**Problem description**
Your response must be an exact transcription of the lines from the one containing "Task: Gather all" through the final line of the data.

**Information shown**
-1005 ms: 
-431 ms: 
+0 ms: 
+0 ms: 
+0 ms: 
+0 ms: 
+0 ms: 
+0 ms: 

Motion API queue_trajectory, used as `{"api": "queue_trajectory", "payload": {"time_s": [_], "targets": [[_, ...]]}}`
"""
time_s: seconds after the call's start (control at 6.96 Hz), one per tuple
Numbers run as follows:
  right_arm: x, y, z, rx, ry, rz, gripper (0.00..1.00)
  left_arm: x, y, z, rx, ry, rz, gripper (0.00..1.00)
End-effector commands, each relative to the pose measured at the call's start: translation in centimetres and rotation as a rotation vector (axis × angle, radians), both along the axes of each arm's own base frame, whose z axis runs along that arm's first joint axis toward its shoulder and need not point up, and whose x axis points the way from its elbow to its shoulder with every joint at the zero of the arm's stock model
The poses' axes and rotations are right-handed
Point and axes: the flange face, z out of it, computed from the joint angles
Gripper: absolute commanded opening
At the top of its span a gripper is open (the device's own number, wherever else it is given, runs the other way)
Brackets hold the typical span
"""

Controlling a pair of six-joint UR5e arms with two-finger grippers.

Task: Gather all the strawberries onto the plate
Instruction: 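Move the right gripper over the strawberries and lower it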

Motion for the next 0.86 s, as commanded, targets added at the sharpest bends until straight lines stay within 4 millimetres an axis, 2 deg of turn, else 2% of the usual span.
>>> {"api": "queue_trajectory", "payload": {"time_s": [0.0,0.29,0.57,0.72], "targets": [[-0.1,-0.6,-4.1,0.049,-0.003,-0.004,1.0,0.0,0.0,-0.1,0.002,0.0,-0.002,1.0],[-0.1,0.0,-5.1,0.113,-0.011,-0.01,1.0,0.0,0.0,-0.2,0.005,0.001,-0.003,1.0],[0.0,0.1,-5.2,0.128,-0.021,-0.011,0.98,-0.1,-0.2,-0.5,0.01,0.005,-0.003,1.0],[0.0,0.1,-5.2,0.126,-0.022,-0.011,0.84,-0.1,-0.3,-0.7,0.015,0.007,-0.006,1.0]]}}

**Task solution**
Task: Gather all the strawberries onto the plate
Instruction: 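Move the right gripper over the strawberries and lower it
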
Motion for the next 0.86 s, as commanded, targets added at the sharpest bends until straight lines stay within 4 millimetres an axis, 2 deg of turn, else 2% of the usual span.
>>> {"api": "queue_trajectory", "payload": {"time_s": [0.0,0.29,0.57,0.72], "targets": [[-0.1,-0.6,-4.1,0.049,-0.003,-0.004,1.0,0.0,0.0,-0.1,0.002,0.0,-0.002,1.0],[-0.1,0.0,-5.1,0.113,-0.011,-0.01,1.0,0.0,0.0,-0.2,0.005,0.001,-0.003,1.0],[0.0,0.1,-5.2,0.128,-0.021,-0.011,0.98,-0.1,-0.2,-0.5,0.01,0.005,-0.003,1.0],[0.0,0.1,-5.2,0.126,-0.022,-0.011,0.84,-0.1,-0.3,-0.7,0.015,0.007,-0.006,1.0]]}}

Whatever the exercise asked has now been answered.